Task - Reproduce every line of the listing below exactly.
START Supplied data
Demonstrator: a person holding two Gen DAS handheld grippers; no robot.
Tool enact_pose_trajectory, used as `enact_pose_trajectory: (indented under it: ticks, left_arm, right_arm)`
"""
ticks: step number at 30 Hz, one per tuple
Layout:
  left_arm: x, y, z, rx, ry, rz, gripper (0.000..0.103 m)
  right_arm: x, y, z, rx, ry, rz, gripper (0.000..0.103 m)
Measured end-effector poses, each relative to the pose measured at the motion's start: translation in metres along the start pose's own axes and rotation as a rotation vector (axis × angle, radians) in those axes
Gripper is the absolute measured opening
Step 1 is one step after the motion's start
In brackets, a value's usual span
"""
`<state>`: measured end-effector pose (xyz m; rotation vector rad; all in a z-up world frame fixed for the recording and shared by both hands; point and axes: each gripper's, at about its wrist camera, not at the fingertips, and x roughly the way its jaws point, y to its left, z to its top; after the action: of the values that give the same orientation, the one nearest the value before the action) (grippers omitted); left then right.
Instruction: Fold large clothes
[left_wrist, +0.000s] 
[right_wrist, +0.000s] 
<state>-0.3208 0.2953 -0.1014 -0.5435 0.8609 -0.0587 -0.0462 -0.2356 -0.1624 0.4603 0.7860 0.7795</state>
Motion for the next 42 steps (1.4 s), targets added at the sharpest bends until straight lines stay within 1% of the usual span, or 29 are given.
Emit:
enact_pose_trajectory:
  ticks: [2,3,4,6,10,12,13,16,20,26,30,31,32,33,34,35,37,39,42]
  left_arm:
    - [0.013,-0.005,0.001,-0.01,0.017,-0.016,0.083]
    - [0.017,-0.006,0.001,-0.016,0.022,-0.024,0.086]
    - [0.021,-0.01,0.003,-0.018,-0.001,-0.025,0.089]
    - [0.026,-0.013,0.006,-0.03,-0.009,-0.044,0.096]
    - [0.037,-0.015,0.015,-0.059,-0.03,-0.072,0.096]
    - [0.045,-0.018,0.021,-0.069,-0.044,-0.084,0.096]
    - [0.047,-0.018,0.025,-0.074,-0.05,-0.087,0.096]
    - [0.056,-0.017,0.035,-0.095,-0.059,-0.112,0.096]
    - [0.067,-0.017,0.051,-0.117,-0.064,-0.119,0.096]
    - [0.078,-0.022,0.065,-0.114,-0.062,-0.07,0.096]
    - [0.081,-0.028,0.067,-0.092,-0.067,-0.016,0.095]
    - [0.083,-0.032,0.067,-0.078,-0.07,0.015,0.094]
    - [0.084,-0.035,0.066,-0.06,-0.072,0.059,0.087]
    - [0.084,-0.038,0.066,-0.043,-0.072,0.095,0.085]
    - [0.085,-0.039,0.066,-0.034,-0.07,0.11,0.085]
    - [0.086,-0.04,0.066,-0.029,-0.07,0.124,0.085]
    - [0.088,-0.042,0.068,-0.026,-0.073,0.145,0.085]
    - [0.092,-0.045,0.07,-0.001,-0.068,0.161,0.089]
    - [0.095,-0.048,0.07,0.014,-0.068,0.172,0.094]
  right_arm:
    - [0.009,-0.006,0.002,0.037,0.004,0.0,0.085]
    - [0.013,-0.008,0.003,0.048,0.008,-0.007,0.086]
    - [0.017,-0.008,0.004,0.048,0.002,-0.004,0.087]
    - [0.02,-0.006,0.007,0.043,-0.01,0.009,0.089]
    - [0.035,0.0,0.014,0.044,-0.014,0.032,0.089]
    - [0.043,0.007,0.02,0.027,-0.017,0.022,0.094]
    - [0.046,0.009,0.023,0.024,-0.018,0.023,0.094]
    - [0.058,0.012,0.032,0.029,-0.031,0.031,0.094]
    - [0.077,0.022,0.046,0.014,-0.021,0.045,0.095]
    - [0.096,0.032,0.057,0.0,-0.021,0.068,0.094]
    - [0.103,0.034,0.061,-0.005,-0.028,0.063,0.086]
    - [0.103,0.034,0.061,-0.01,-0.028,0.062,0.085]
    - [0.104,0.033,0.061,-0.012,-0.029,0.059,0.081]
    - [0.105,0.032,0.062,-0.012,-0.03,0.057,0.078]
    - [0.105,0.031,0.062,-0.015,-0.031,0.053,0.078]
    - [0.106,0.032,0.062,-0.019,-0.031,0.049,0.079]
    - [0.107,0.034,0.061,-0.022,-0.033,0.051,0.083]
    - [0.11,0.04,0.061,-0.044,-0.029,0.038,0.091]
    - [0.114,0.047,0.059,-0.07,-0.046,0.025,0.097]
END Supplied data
Expected output -
Demonstrator: a person holding two Gen DAS handheld grippers; no robot.
Tool enact_pose_trajectory, used as `enact_pose_trajectory: (indented under it: ticks, left_arm, right_arm)`
"""
ticks: step number at 30 Hz, one per tuple
Layout:
  left_arm: x, y, z, rx, ry, rz, gripper (0.000..0.103 m)
  right_arm: x, y, z, rx, ry, rz, gripper (0.000..0.103 m)
Measured end-effector poses, each relative to the pose measured at the motion's start: translation in metres along the start pose's own axes and rotation as a rotation vector (axis × angle, radians) in those axes
Gripper is the absolute measured opening
Step 1 is one step after the motion's start
In brackets, a value's usual span
"""
`<state>`: measured end-effector pose (xyz m; rotation vector rad; all in a z-up world frame fixed for the recording and shared by both hands; point and axes: each gripper's, at about its wrist camera, not at the fingertips, and x roughly the way its jaws point, y to its left, z to its top; after the action: of the values that give the same orientation, the one nearest the value before the action) (grippers omitted); left then right.
Instruction: Fold large clothes
[left_wrist, +0.000s] 
[right_wrist, +0.000s] 
<state>-0.3208 0.2953 -0.1014 -0.5435 0.8609 -0.0587 -0.0462 -0.2356 -0.1624 0.4603 0.7860 0.7795</state>
Motion for the next 42 steps (1.4 s), targets added at the sharpest bends until straight lines stay within 1% of the usual span, or 29 are given.
Emit:
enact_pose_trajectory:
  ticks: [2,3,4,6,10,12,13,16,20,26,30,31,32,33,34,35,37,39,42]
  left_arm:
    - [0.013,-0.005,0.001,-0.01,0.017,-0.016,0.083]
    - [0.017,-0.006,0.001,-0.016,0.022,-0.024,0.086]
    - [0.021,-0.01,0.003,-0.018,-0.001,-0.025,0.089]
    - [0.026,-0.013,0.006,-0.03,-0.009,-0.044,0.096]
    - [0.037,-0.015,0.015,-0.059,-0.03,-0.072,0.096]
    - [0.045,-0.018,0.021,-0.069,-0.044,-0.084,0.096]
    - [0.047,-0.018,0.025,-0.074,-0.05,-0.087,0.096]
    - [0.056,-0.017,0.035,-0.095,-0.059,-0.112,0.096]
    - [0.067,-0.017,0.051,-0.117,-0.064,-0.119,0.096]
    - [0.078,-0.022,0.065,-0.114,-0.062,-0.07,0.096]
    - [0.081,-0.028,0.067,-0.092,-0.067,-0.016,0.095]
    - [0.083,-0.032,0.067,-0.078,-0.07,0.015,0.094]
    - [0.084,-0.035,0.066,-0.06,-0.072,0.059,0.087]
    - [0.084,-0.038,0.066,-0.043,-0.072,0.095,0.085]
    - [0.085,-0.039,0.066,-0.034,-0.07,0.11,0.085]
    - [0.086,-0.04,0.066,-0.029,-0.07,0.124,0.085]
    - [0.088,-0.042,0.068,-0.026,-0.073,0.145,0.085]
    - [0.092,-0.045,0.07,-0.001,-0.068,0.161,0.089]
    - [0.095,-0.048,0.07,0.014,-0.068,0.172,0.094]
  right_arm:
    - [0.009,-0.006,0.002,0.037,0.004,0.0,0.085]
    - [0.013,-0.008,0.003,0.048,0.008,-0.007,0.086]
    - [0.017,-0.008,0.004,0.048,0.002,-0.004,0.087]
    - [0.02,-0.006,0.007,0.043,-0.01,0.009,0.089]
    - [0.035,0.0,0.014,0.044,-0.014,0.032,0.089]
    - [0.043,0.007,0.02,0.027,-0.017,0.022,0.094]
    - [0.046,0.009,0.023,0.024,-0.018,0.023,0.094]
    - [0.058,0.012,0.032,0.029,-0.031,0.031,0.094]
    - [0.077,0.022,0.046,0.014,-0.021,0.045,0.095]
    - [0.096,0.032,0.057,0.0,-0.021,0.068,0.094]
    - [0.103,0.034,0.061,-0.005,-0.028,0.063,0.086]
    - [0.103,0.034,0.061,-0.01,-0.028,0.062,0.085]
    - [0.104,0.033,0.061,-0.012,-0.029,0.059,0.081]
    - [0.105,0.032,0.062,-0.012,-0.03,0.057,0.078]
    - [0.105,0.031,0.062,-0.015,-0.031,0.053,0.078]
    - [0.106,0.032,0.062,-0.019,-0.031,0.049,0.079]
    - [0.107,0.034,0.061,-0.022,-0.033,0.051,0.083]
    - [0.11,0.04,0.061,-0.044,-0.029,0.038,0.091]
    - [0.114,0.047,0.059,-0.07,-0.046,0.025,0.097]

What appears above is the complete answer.